Odds ratios were adjusted for age, gender, and IOP.

Only for univariate logistic analysis. Only those without missing data were included in the analysis.

The presence of T2DM was independently associated with a higher risk of having OAG (age/gender/IOP–adjusted OR, 1.4; 95% CI, 1.03–1.8; P = 0.03). The statistical analysis was also rerun using a more strict definition of DM, which excluded all participants with self-reported DM on diet alone (who were not being treated with antidiabetic pills or insulin or did not have elevated blood sugar values). With the stricter definition of DM, the results were essentially unchanged (OR, 1.36; 95% CI, 1.02–1.79; P = 0.035), showing a positive association between T2DM and OAG.

Although a detailed slit-lamp examination was performed on every participant by a LALES ophthalmologist to exclude any evidence of rubeosis iridis, gonioscopy to assess the anterior chamber angle was not performed in every participant. It is, therefore, theoretically possible that a participant had evidence of angle neovascularization without clinically detectable rubeosis iridis, especially if the participant had advanced diabetic retinopathy. Thus, to exclude any possibility that a participant with neovascular glaucoma might have been misclassified as OAG, the entire statistical analysis was performed excluding all participants with PDR, the most severe form of diabetic microvascular disease, which is classically associated with neovascular glaucoma. Our results remained unchanged, and the relationship between T2DM and OAG was found to remain significant (age/gender/IOP–adjusted OR, 1.34; 95% CI, 1.01–1.77; P = 0.04). Furthermore, the analysis was also rerun by excluding all participants with any DR (in case there was macular/retinal ischemia without signs of PDR leading to neovascular glaucoma), and the presence of T2DM continued to be independently associated with a higher prevalence of OAG (age/gender/IOP–adjusted OR, 1.39; 95% CI, 1.06 –1.82; P = 0.016).

In addition, there was a higher risk of having OAG in participants with duration of T2DM ≥ 15 years (age/gender/IOP–adjusted OR, 1.7; 95% CI, 1.04–2.8; P = 0.03). To illustrate the independent relationship between the probability of having OAG and duration of T2DM, we plotted the LOWESS fit²⁰ after adjusting for age, gender, and IOP (Fig 1). The plot suggests that, independent of other risk factors, participants with longer duration of diabetes are more likely to have OAG. Furthermore, trend analysis using the Mantel–Haenszel chi-square procedure revealed a significant relationship between longer duration of T2DM (in 5-year increments) and higher risk of OAG (P<0.0001). Finally, stepwise logistic regression analysis was performed to examine the relative impact of each significant variable after adjusting for covariates (age, gender, IOP). The presence of T2DM was found to be the most statistically significant variable that was independently associated with OAG.

Duration of type 2 diabetes mellitus versus estimated probability of open-angle glaucoma (OAG) in the Los Angeles Latino Eye Study participants. The LOWESS²⁰ plot (a locally weighted regression), with 95% confidence intervals, uses an iterative, locally weighted, least-squares method to plot the best-fit line and has been adjusted for age, gender, and intraocular pressure.

Discussion

The current study reports on the positive, independent association between T2DM and OAG in this sample population, which has a high prevalence of both T2DM and OAG. In the LALES, the prevalence of OAG was 40% higher in participants with T2DM than in those without. To the best of our knowledge, the LALES is the first report of an independent association between T2DM and OAG in a U.S. Latino population. This concurs with other large population-based crosssectional studies of predominantly whites, including the Beaver Dam Eye Study, Blue Mountains Eye Study, and NHS, all of which found that persons with DM have an independent higher risk of having OAG than those without DM.^6,10,14 In particular, similar to the LALES, the Blue Mountains Eye Study reported a significant and consistent association between DM and OAG, independent of level of IOP.
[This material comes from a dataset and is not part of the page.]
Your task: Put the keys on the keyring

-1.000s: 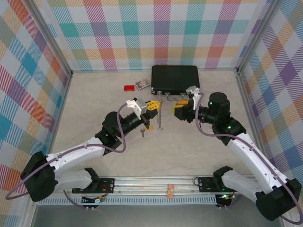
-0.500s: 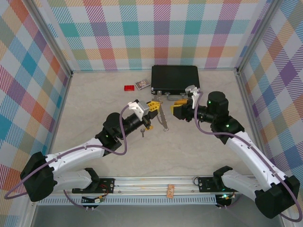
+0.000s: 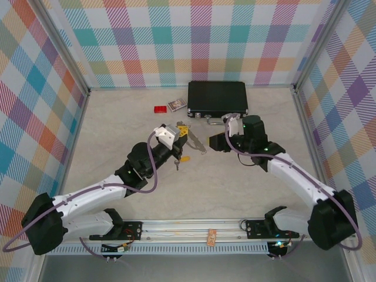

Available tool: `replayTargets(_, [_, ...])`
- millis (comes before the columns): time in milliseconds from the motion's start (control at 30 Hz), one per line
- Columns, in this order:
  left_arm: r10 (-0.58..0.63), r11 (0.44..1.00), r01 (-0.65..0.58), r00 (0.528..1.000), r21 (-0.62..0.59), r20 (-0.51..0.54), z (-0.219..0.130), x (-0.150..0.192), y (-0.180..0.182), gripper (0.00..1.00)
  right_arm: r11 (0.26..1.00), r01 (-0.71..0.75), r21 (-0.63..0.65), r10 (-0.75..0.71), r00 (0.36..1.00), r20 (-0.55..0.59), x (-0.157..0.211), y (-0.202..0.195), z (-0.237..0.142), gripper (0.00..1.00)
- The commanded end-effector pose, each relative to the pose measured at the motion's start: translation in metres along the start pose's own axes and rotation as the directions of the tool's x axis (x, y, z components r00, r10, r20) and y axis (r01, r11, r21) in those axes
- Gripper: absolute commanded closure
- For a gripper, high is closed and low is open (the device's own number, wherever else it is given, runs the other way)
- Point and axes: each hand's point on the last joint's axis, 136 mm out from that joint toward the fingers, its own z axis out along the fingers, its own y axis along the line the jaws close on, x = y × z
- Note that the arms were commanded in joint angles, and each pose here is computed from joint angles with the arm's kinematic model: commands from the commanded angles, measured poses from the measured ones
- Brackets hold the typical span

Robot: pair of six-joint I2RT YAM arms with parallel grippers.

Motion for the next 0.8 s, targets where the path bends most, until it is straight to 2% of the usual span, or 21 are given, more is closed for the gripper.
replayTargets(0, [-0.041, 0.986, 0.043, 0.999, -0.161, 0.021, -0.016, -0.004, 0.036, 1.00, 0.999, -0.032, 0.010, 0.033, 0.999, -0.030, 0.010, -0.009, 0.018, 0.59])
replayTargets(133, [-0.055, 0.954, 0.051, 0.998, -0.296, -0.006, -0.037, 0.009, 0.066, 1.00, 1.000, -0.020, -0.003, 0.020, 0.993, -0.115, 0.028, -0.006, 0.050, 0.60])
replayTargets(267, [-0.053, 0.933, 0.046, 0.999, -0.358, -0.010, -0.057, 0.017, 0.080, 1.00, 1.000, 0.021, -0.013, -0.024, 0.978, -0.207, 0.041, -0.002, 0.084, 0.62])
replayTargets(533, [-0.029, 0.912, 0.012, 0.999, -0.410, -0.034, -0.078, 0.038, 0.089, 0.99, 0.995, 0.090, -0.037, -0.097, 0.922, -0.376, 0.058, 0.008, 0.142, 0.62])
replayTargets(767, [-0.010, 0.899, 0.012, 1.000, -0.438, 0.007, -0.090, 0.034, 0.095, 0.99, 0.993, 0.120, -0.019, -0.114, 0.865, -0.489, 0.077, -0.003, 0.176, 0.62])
In contrast, unlike these previously reported studies of primarily white populations, the Baltimore Eye Survey examined a more varied population (45% black) and found no association between primary OAG and history of T2DM.¹² The variance in results between the LALES and Baltimore Eye Survey may be related not only to their different populations, but also to their differing definitions of DM. Unlike in the LALES, the definition of DM in the Baltimore Eye Survey was limited to positive history of diabetes elicited from the patient during a personal interview.¹² Proyecto VER studied a population similar to that of the LALES but found no association between primary OAG and a history of T2DM after adjusting for age.⁹ Although both studies had similar rates of T2DM, Proyecto VER found a lower prevalence of OAG (1.97%) than the LALES (4.74%). Although both studies were of Latino individuals, approximately 40% of the Proyecto VER participants had some Native American ancestry, compared with only 5.3% of LALES participants. These genetic and hereditary differences between the 2 populations of Proyecto VER and the LALES, along with differences in study design and recruitment methodology and variations in definitions of T2DM and OAG, may help explain the variability in reported results.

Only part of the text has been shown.